Tanto rumore per nulla
Alla fine niente “tagli” alla sanità, ma un aumento di 3 miliardi
Le risorse saranno destinate principalmente all’abbattimento delle liste d’attesa. Tuttavia gli stanziamenti previsti dalla manovra saranno molto probabilmente insufficienti, visto che la maggior parte di questi verranno erose dal rinnovo del contratto dei medici
Tanto rumore per nulla. Dopo un mese di polemiche da parte delle opposizioni sui “tagli alla sanità per 2 miliardi”, il Fondo sanitario nazionale è stato incrementato di 3 miliardi (ai quali devono aggiungersi le risorse Pnrr e i 300 milioni riconosciuti alla Regione Sicilia).
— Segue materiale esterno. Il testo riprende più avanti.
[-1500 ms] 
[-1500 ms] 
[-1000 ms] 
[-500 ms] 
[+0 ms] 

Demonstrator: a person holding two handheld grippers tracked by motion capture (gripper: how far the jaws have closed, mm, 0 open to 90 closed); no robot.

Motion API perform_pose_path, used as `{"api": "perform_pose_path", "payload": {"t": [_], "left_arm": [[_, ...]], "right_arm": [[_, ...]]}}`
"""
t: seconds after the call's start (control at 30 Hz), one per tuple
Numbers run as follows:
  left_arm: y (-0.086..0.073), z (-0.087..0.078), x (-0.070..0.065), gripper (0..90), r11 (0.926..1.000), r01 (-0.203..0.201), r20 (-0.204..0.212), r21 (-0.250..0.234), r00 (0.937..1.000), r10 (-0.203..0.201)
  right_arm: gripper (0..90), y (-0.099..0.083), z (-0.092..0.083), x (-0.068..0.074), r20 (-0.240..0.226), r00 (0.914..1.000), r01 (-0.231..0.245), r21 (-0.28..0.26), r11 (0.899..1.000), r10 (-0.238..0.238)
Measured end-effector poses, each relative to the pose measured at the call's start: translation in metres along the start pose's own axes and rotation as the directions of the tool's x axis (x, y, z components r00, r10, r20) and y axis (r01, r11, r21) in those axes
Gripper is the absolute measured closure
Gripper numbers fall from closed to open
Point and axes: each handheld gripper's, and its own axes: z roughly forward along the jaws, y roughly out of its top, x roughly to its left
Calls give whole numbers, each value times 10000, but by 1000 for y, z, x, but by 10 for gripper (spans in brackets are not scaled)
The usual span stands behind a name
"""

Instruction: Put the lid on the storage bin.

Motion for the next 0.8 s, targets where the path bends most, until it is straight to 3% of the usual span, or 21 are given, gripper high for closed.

Ad ufficializzarlo è stato il presidente del Consiglio, Giorgia Meloni, al termine del Consiglio dei ministri che ha approvato il ddl bilancio. Le risorse saranno destinate principalmente all’abbattimento delle liste d’attesa, un risultato che il governo intende perseguire principalmente attraverso due misure: il rinnovo del contratto comparto (2,3 miliardi) e la detassazione degli straordinari e dei premi risultato.
La polemica politica nasceva dalla lettura della Nadef, che nello scenario tendenziale indicava una spesa sanitaria che passava da 134,7 miliardi nel 2023 a 132,9 miliardi nel 2024, con un’incidenza sul pil in calo dal 6,6 al 6,2 per cento. Tecnicamente, però, la Nadef si limitava a riportare una proiezione a legislazione vigente. Non descriveva quindi la programmazione della spesa sanitaria che, come dimostrato dalla manovra approvata ieri, è stata incrementata.
Tutto bene quel che finisce bene? "Nì". Se da un lato il Fondo sanitario nazionale continua a crescere, e lo fa per un importo ben superiore rispetto a quello che possono vantare tutti gli altri ministeri; dall’altro l’incremento è inferiore rispetto ai 4 miliardi richiesti dal ministro della Salute Orazio Schillaci per fronteggiare le diverse problematiche che da anni attanagliano il settore. Prendendo in considerazione il contesto in cui è maturata questa legge di Bilancio che, come sottolineato dal ministro dell’Economia Giancarlo Giorgetti, è andata “a prendere a schiaffoni tutti i ministri”, il bicchiere per la sanità può considerarsi mezzo pieno. Oltre al potenziamento del Fondo sanitario, il governo ha previsto una rimodulazione dei tetti di spesa per la farmaceutica, oltre a una modifica riguardo le modalità di distribuzione dei farmaci. Al fine di abbattere le liste d’attesa viene introdotto anche un aggiornamento del tetto di spesa per l’acquisto di prestazioni sanitarie da privati. Viene prorogato il finanziamento delle quote premiali in sanità e inserito un finanziamento per l’aggiornamento dei Livelli essenziali di assistenza. Infine, si stanziano risorse pari a 250 milioni di euro per l’anno 2025 e 350 milioni di euro a decorrere dal 2026 per il potenziamento dell’assistenza territoriale anche con riferimento a nuove assunzioni di personale sanitario.
Chiarito quindi che non ci sarà alcun taglio alla sanità, si può al contempo dire che gli annunciati 3 miliardi per il fondo sanitario saranno molto probabilmente insufficienti visto che la maggior parte di questi verranno erosi dal rinnovo del contratto dei medici – a invarianza di personale – oltre che a superare lo scoglio del payback per i dispositivi medici. Quanto alle liste d’attesa, l’impressione è che si continui a seguire un copione già messo in scena in questi ultimi anni con risultati discutibili. Il precedente ministro, Roberto Speranza, aveva stanziato a tale scopo un miliardo eppure, a causa dei ritardi nel riparto dei fondi alle regioni e quindi delle successive assegnazioni alle Asl, c’è stato negli anni un ulteriore aggravamento di una situazione già compromessa. Per ridurre le liste d’attesa sarebbe necessario incrementare il livello delle prestazioni erogate. Farlo a invarianza di personale significa chiedere ulteriori sacrifici a chi già da anni denuncia condizioni e ritmi di lavoro insostenibili. Pensare di risolvere il problema solo mettendo in campo una defiscalizzazione delle prestazioni aggiuntive rischia di rivelarsi poco più di un’illusione.
L’impressione è quindi che in questa manovra per la sanità ci siano più risorse ma meno idee. Manca un reale cambiamento di rotta capace di dare risposte concrete a problemi che continuano a protrarsi nel tempo.